Spalding, in fact, is only one of five "Iphigenia" characters, and doesn't even appear on stage until halfway through the production. She is the innocent but ultimately enlightened heroine, and the Iphigenia encoded with the "open tense" imperative—she has no future and no past. Spalding takes on both lithe scored melodic lines and freely improvised sections, in which she leads the vocal charge of the other Iphigenias (singers possessing more trained, operatic voices, for contrast).

One operatic tradition holding true here is the importance of collaboration and contributions of many forces. Director Lileana Blain-Cruz keeps the female protagonist and soldier contingent in fluid motion, against the enticing backdrop and gizmos of iconic architect Frank Gehry's stage design. Contemporary vocal ensemble expert Carolyn Shaw has devised alluring and unconventional matrices for multiple voices, and additional text comes courtesy of US Poet Laureate Joy Harjo and others.

Instrumentally, Shorter draws on a familiar palette he has been honing for several years (and as heard on Emanon's "Pegasus," "Lotus," and "The Three Marias," in which he combines through-written orchestral scoring with looser jazz-lined contributions from his quartet-mates, pianist Danilo Pérez, bassist John Patitucci and artful dynamo drummer Brian Blade.
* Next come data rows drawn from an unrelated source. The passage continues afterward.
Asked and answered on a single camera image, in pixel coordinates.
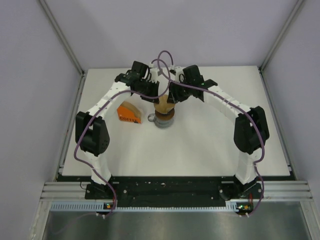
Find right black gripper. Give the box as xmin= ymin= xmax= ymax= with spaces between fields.
xmin=167 ymin=79 xmax=193 ymax=105

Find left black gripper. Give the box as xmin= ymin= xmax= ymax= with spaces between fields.
xmin=135 ymin=78 xmax=159 ymax=104

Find brown paper coffee filter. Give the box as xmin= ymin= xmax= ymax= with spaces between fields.
xmin=153 ymin=94 xmax=176 ymax=114

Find grey glass coffee server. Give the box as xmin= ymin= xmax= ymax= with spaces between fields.
xmin=147 ymin=113 xmax=174 ymax=129

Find orange coffee filter packet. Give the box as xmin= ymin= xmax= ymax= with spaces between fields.
xmin=117 ymin=101 xmax=143 ymax=124

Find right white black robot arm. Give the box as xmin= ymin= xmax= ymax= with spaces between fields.
xmin=167 ymin=65 xmax=270 ymax=198

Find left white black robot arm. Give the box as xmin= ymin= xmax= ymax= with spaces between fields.
xmin=73 ymin=61 xmax=160 ymax=199

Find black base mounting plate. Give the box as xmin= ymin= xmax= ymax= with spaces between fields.
xmin=85 ymin=176 xmax=262 ymax=202

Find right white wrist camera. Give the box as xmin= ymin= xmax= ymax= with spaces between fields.
xmin=169 ymin=65 xmax=185 ymax=83

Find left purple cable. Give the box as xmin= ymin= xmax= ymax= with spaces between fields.
xmin=73 ymin=58 xmax=172 ymax=218

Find purple cable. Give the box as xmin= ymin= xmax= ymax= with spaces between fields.
xmin=73 ymin=58 xmax=172 ymax=218
xmin=157 ymin=50 xmax=266 ymax=218

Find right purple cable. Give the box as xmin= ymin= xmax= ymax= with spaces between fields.
xmin=157 ymin=50 xmax=266 ymax=218

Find right aluminium corner post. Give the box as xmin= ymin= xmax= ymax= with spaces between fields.
xmin=259 ymin=0 xmax=306 ymax=73

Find aluminium corner post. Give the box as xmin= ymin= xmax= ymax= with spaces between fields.
xmin=259 ymin=0 xmax=306 ymax=73
xmin=37 ymin=0 xmax=85 ymax=75

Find left aluminium corner post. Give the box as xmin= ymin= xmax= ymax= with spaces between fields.
xmin=37 ymin=0 xmax=85 ymax=75

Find grey slotted cable duct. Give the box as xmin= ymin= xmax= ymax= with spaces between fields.
xmin=50 ymin=201 xmax=249 ymax=213

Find aluminium front frame rail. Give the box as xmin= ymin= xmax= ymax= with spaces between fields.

With this semi-orchestral body of work, now including his first opera foray, Shorter has found a fruitful way to bridge his compositional prowess and his almost dogmatic belief in the power and importance of improvisational spontaneity. In a sense, the telling precursor to ... (Iphigenia) was his 2013 piece, Gaia, featuring Spalding as the intrepid vocalist in cahoots with components from the Los Angeles Philharmonic.

With ... (Iphigenia), Shorter leans into semblances of standard operatic apparatus—sometimes suggesting Richard Strauss' tensions and twisted variations on Aaron Copland and Maurice Ravel, for instance, but affixed to his own characteristic Shorter-esque brushstrokes. But the musical menu here brings plenty of fresh ingredients and wild turns, especially in the cathartic finale, with the jazz trio on stage blowing freely and wildly as the chamber orchestra—conducted by Clark Rundell—tends to its notated music duty in the pit. That fragile moment, with freedom both in accord and in argument with structure beautifully. illustrates a central theme in the opera, but is also a thrilling sonic head trip to behold, itself worth the price of admission.
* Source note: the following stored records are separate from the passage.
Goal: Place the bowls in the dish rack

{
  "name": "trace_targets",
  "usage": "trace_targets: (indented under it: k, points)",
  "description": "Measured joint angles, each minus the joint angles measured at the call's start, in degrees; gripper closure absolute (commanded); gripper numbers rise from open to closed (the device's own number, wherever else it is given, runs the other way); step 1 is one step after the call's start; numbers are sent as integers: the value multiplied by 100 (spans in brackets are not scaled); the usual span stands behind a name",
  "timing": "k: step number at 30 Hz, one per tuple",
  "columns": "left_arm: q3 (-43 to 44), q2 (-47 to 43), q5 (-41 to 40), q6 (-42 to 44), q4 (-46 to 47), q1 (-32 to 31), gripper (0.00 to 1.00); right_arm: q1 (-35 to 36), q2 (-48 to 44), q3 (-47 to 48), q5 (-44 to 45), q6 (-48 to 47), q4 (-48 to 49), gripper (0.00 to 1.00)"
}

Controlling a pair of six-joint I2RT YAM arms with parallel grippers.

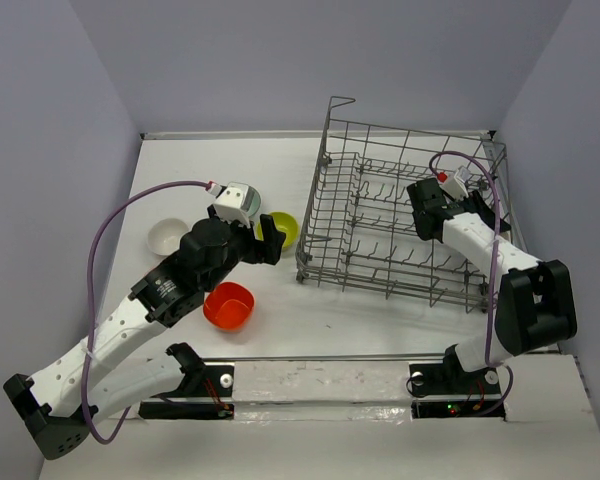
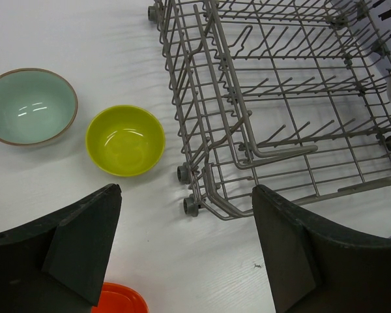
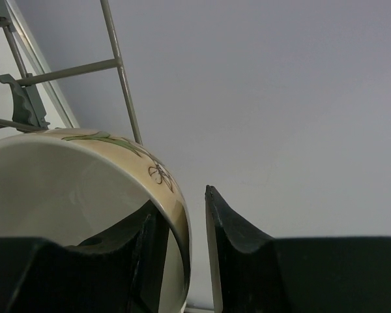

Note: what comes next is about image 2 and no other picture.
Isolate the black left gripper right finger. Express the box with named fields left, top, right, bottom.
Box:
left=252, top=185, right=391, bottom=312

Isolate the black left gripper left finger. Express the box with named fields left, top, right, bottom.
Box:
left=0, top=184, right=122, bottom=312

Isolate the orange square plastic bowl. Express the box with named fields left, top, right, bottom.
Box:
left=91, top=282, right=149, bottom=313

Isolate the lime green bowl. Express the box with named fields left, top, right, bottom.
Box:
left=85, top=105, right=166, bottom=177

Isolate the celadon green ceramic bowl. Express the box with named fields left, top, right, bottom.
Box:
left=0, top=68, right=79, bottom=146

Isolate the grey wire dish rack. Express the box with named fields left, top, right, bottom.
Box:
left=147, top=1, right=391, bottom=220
It's interesting—and encouraging—to note that the Shorter/Spalding opera joins the ranks of a few high-profile operas by black composers with jazz in the DNA, like Anthony Davis Pulitzer-winning Central Park Five—premiered by the Long Beach Opera in 2019—and Terence Blanchard's Fire Shut Up in My Bones, which opened the Metropolitan Opera's 2021-22 season.

In some way, ...(Iphigenia) is the more inventive and groundbreaking sensation of the three. It makes for a subversive yet sumptuous night at the opera, with a self-defining sense of identity and artistic logic.
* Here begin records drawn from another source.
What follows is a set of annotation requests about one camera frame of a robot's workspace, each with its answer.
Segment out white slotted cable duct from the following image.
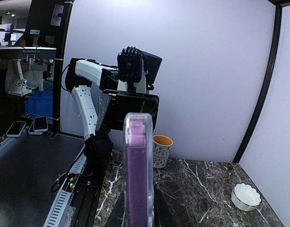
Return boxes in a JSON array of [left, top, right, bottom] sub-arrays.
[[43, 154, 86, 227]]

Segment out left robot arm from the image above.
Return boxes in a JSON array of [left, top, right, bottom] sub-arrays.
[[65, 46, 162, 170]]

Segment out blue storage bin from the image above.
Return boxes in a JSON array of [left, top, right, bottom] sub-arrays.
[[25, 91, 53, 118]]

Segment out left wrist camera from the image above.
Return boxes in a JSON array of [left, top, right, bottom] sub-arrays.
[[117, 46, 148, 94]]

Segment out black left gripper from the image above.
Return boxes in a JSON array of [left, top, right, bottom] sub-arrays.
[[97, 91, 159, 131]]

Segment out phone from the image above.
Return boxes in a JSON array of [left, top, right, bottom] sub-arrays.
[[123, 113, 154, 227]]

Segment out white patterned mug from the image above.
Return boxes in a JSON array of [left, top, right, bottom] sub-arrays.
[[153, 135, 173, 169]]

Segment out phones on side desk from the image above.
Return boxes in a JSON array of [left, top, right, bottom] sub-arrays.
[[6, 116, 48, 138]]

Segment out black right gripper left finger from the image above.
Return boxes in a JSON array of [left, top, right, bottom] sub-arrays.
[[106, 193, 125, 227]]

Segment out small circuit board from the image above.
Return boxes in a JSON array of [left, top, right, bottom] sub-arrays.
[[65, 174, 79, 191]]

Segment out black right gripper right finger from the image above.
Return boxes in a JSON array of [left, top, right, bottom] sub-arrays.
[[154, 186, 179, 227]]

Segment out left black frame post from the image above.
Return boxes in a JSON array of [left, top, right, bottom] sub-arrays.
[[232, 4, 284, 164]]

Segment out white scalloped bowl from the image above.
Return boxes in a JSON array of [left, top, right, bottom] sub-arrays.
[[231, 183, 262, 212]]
After the Saturday night performance at the Broad, Shorter came onstage on a wheelchair (health problems have caused him to slow down and avoid the saxophone). After humbly accepting deserved ovations, the legend spoke: "Thank you for allowing us to bring our trip to the Santa Monica Center for creative breakthrough. When we were little kids playing outside, in a vacant lot or wherever, we would just play all day long. We would pretend to be the Green Lantern or something. Our parents would come home and say "what have you been doing?" We'd say "nothing." That's what I want to hold on to—nothing."

He left us with a typically Shorter-esque post-Zen koan: "How do you rehearse the unknown?"